In "Reading Beginnings and Endings," Peter Rabinowitz writes:
The concerntrating quality of a detail in a
privileged position can be demonstrated by looking at Anna
Karenina. The novel has a large cast of characters - so large that we
might hardly notice Anna's arrival were the novel not named for her. But
because of the title, we know from the beginning that we should look at
the other characters in their relationship to her, rather than vice
versa. (301)
Collins' narrative relates to the title in that we know that Falkland's
story is only important in its relationship to Caleb. While that would
certainly become clear in volumes two and three, Godwin, like Tolstoy,
relies on his title to predicate our reading of the opening scenes in
which the main character does not play a prominent role. The reader is
not supposed to identify with Falkland, as one might in a novel entitled,
say, "The Adventures of Mr. Falkland," but has to concentrate on the
narrative's effect, counterintuitively, on Caleb.

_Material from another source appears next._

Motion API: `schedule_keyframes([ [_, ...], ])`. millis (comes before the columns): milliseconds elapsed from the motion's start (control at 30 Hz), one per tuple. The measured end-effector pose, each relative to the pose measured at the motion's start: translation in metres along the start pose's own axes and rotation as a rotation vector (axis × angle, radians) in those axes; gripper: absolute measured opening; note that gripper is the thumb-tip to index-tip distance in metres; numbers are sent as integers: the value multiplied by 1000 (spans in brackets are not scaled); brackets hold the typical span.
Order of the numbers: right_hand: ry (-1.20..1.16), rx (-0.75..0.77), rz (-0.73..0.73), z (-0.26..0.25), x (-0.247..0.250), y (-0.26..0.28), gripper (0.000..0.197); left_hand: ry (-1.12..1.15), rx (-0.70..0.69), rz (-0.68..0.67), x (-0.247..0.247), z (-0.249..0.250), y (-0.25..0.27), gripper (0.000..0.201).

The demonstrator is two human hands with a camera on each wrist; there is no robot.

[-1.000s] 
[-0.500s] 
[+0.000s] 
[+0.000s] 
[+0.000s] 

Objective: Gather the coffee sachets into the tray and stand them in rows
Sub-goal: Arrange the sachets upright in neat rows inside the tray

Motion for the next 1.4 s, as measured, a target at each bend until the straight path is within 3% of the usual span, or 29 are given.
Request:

This reading is complicated by Godwin's subtitle, "Things as They
Are," which also helps the reader in Collins' story. The implication of
the subtitle is that the narrative will eventually make some point
about what happens if things are not "as they are" and would focus
the reader's attention on possible discrepencies in the story that is
presented. Truth is a fickle matter throughout
Caleb Williams and the trope of things perhaps being differently
from how they are presented is one that appears in Collins' narrative,
but is not expounded upon until Caleb bursts on the scene in volumes two and
three.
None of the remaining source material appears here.